A controller 35 receives the load current signal 34 from transducer 30. The controller 35 may include a signal conditioner 38 for filtering and amplifying the load current signal 34 to provide a clean conditioned load current signal 40. Preferably, the signal conditioner 38 includes a low-pass filter suitable for satisfying the Nyquist criteria of sampling, known to those skilled in the art.

The signal conditioner 38 may also amplify the load current signal 34 for the appropriate gain required by an analog-to-digital (A/D) converter 42. For example, the current flowing on the power system 20 has a dynamic range of 10 to 10,000 Amps, so the signal conditioner 38 appropriately scales these signals for conversion by the A/D converter 42 from an analog signal 40 into a digital load current signal 44.

When transducer 30 is an analog device, the controller 35 includes the illustrated discrete A/D converter 42. The transducer 30 may also be implemented in a digital device which incorporates the signal conditioning function of conditioner 38 and the analog-to-digital conversion function of the A/D converter 42.

Additionally, the controller 35 may include a line current frequency sampling device or high frequency sampler 45. The illustrated sampler 45 samples the digitized current signal 44 at selected intervals to provide an accurate representation of the load level due to rapidly changing conditions, such as during arcing faults.

In the illustrated embodiment, the sampler 45 provides a sampler signal 46 corresponding to the sampled line current values. The sampler signal 46 is supplied via a microcomputer bus 47 to a computing device, such as a microcomputer system 48. The sampler 45 may measure the magnitude of line current in both the fundamental and nonfundamental (noise) frequency ranges. Alternatively, the high frequency sampling function may also be conducted by microcomputer system 48 (see FIG. 2). Other details of the sampling process are described below. It is apparent to those skilled in the art that other variations of these sensing and sampling functions are also possible. For instance, line-to-line or line-to-neutral voltages may be monitored, sampled and analyzed instead of, or in addition to, the line current IL.

The illustrated microcomputer system 48 has a computer, such as a single-board computer 50, coupled with a memory device, such as a random-access memory 52, and a data storage device, such as a hard disk 54. A suitable microcomputer system 48 may include a conventional personal computer or any other equivalent device known to be interchangeable by those skilled in the art.

Controller 35 has a circuit breaker interface 60 for receiving a trip command signal 62 from the computer 50 via bus 47. In response to the trip command signal 62, the interface 60 sends a trip signal 64 to a circuit breaker trip circuit 66. The trip circuit 66 drives a circuit breaker (not shown) located at substation 16 to de-energize feeder 12.

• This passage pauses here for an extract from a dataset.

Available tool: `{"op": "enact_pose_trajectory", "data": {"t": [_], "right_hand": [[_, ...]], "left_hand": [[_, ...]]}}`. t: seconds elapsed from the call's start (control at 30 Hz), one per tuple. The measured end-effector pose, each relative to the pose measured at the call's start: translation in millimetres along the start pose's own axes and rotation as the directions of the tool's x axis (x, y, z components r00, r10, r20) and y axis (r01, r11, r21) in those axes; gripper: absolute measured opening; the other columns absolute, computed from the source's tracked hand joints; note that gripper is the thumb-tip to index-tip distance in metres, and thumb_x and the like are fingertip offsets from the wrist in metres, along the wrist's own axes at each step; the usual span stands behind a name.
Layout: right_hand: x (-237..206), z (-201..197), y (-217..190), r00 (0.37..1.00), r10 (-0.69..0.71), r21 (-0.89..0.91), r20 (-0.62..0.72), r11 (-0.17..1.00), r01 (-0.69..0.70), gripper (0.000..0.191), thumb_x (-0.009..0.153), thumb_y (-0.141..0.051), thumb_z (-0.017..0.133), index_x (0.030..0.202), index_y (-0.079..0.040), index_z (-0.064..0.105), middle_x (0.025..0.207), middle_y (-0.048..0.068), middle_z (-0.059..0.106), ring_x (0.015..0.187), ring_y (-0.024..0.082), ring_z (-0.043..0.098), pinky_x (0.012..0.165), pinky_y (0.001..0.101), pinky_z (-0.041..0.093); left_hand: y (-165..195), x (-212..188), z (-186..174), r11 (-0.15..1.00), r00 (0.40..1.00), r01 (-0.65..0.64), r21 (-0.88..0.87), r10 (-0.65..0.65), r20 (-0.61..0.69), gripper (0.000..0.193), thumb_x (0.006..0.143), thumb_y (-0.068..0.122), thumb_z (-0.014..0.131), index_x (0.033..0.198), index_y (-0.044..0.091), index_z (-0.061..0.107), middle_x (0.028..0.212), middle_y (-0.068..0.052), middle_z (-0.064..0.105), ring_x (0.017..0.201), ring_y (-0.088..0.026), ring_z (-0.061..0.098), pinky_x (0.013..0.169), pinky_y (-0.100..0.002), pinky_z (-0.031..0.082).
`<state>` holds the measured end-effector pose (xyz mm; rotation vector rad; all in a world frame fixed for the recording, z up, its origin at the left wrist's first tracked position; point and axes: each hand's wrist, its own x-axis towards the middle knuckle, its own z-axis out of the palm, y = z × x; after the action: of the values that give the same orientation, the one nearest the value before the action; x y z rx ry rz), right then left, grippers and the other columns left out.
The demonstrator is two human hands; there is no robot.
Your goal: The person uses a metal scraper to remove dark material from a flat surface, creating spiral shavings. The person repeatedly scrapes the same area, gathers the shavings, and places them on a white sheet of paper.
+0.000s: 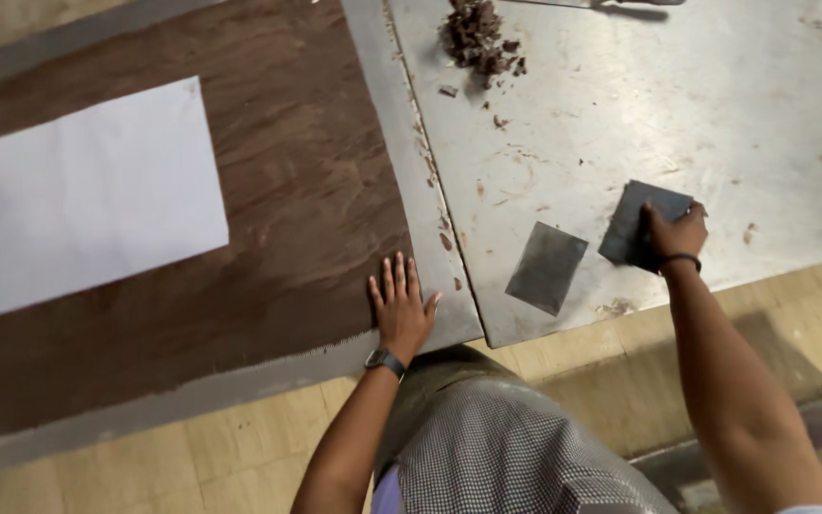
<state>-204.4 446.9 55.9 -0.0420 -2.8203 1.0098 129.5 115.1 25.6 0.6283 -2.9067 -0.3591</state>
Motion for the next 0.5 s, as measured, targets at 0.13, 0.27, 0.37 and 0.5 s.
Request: {"op": "enact_pose_trajectory", "data": {"t": [0.13, 0.27, 0.37, 0.5], "right_hand": [[-12.9, 11.7, 11.3, 0.984, -0.153, -0.108, -0.086, 0.984, 0.144, 0.074, 0.089, -0.051, 0.091, 0.129, 0.004, 0.062, 0.105, 0.026, 0.073, 0.094, 0.043, 0.07, 0.08, 0.0494, 0.055], [-16.1, 23.9, 22.1, 0.981, -0.174, -0.192, -0.088, 0.969, 0.155, 0.071, 0.089, -0.05, 0.089, 0.128, 0.002, 0.062, 0.106, 0.025, 0.073, 0.095, 0.044, 0.07, 0.079, 0.0507, 0.055], [-15.0, 31.8, 36.4, 0.96, -0.258, -0.197, -0.113, 0.952, 0.233, 0.071, 0.093, -0.049, 0.089, 0.133, 0.003, 0.061, 0.113, 0.024, 0.073, 0.098, 0.042, 0.071, 0.081, 0.0493, 0.056], [-14.4, 39.1, 63.1, 0.976, -0.206, -0.164, -0.077, 0.968, 0.191, 0.071, 0.093, -0.046, 0.086, 0.137, 0.003, 0.058, 0.112, 0.02, 0.073, 0.097, 0.037, 0.072, 0.084, 0.0454, 0.056]], "left_hand": [[2.4, 22.2, 0.2, 0.997, 0.998, 0.058, 0.051, -0.057, -0.035, 0.083, 0.095, 0.059, 0.053, 0.156, 0.005, 0.037, 0.166, -0.012, 0.031, 0.154, -0.037, 0.022, 0.119, -0.069, 0.011], [-4.4, 66.0, -6.0, 0.99, 0.995, 0.102, 0.101, -0.103, 0.004, 0.085, 0.093, 0.06, 0.055, 0.157, 0.008, 0.033, 0.167, -0.009, 0.028, 0.154, -0.037, 0.018, 0.116, -0.074, 0.008], [-12.6, 108.7, -7.5, 0.988, 0.992, 0.127, 0.083, -0.128, 0.006, 0.084, 0.094, 0.06, 0.055, 0.159, 0.01, 0.033, 0.167, -0.006, 0.028, 0.155, -0.035, 0.017, 0.115, -0.078, 0.007], [-34.4, 193.2, -3.3, 0.98, 0.982, 0.185, 0.078, -0.187, 0.014, 0.085, 0.095, 0.062, 0.056, 0.158, 0.011, 0.031, 0.168, -0.005, 0.025, 0.156, -0.035, 0.016, 0.112, -0.081, 0.005]]}}
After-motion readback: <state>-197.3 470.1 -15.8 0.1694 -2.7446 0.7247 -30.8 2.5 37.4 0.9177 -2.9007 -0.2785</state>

Controller 35 may include an optional serial interface 68, such as a modem for sending and receiving a peripheral device signal 70 over a telephone network. The interface 68 may communicate with an external peripheral device 72, such as a remotely located power distribution control center. In some systems, peripheral device 72 may provide a remote input to the detection system 10 via serial interface 68, for example, to override previous programming of the detector 10, such as initial settings for a frequency sampling rate, a sampling time period, and the like.

Controller 35 may also include an output device, such as a visual display device 74, or a printer. Preferably, the output display provides a visual indication of the status of system 10, feeder 12, and previous operating conditions of the feeder. The controller 35 may also provide an alarm signal 76 via bus 47 to an alarm 78 which may be visual, audible, or both.

Operation

In operation, the high frequency sampler 45 samples the digital load current signal 44 at a frequency higher than the fundamental frequency of the load current IL flowing through feeder 12. For example, when the fundamental power system frequency is 60 Hertz, sampler 45 may sample the current at a frequency sampling rate of about 1,920 Hertz, which is 32 times higher than the fundamental frequency. It is apparent that other fundamental frequencies such as 50 Hz, may be used. It is also apparent that other sampling frequencies may be used, but preferably the frequency of the sampling rate is higher than the fundamental frequency to provide an adequate number of samples per cycle of the fundamental frequency.

To statistically improve the accuracy of the sampling process further, the sampling may occur over a time period of five seconds or more. Other time periods ranging from less than one second to up to several minutes may also be used. For example, at the illustrated sampling frequency of 1,920 Hertz, sampler 45 provides 32 data samples for each cycle (1/60th of a second) for the power system 20 having a 60 Hertz fundamental frequency. During a five second time period, 9,600 samples are generated. These data samples are sent via bus 47 to microcomputer system 48 for processing in accordance with the present invention.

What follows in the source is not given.